#### DATA

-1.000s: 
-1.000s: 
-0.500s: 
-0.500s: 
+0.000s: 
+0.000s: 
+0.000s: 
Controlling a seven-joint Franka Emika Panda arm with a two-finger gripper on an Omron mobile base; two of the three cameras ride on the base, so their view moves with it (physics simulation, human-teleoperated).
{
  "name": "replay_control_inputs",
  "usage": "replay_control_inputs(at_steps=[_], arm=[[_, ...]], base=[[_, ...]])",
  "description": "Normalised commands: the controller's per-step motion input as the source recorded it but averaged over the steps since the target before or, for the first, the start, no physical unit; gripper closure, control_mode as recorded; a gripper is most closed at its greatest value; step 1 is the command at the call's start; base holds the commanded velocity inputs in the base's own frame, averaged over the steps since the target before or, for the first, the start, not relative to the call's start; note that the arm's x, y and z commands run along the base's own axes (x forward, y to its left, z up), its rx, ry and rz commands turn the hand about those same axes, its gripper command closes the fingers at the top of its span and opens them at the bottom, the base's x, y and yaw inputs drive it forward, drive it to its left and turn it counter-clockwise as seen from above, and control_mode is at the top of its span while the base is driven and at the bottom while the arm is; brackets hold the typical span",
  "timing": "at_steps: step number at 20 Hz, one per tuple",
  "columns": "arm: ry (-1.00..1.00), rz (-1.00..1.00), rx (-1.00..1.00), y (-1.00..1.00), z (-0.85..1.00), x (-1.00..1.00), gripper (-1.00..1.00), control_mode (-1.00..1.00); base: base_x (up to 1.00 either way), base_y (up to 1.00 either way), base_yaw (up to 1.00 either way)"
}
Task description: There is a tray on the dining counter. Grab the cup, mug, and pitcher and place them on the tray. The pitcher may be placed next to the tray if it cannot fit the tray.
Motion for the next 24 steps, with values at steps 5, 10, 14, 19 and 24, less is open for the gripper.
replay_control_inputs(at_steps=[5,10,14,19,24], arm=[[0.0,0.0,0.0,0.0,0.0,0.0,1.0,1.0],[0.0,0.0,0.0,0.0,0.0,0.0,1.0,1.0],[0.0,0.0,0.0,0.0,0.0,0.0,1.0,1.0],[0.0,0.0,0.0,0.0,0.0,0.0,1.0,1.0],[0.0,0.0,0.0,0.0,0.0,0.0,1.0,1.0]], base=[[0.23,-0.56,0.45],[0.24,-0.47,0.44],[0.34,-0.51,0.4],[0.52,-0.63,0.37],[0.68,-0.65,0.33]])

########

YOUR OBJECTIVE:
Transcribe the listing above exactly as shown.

REPLY TO THE EXERCISE:
-1.000s: 
-1.000s: 
-0.500s: 
-0.500s: 
+0.000s: 
+0.000s: 
+0.000s: 
Controlling a seven-joint Franka Emika Panda arm with a two-finger gripper on an Omron mobile base; two of the three cameras ride on the base, so their view moves with it (physics simulation, human-teleoperated).
{
  "name": "replay_control_inputs",
  "usage": "replay_control_inputs(at_steps=[_], arm=[[_, ...]], base=[[_, ...]])",
  "description": "Normalised commands: the controller's per-step motion input as the source recorded it but averaged over the steps since the target before or, for the first, the start, no physical unit; gripper closure, control_mode as recorded; a gripper is most closed at its greatest value; step 1 is the command at the call's start; base holds the commanded velocity inputs in the base's own frame, averaged over the steps since the target before or, for the first, the start, not relative to the call's start; note that the arm's x, y and z commands run along the base's own axes (x forward, y to its left, z up), its rx, ry and rz commands turn the hand about those same axes, its gripper command closes the fingers at the top of its span and opens them at the bottom, the base's x, y and yaw inputs drive it forward, drive it to its left and turn it counter-clockwise as seen from above, and control_mode is at the top of its span while the base is driven and at the bottom while the arm is; brackets hold the typical span",
  "timing": "at_steps: step number at 20 Hz, one per tuple",
  "columns": "arm: ry (-1.00..1.00), rz (-1.00..1.00), rx (-1.00..1.00), y (-1.00..1.00), z (-0.85..1.00), x (-1.00..1.00), gripper (-1.00..1.00), control_mode (-1.00..1.00); base: base_x (up to 1.00 either way), base_y (up to 1.00 either way), base_yaw (up to 1.00 either way)"
}
Task description: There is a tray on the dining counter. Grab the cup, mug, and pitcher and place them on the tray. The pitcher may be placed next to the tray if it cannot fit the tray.
Motion for the next 24 steps, with values at steps 5, 10, 14, 19 and 24, less is open for the gripper.
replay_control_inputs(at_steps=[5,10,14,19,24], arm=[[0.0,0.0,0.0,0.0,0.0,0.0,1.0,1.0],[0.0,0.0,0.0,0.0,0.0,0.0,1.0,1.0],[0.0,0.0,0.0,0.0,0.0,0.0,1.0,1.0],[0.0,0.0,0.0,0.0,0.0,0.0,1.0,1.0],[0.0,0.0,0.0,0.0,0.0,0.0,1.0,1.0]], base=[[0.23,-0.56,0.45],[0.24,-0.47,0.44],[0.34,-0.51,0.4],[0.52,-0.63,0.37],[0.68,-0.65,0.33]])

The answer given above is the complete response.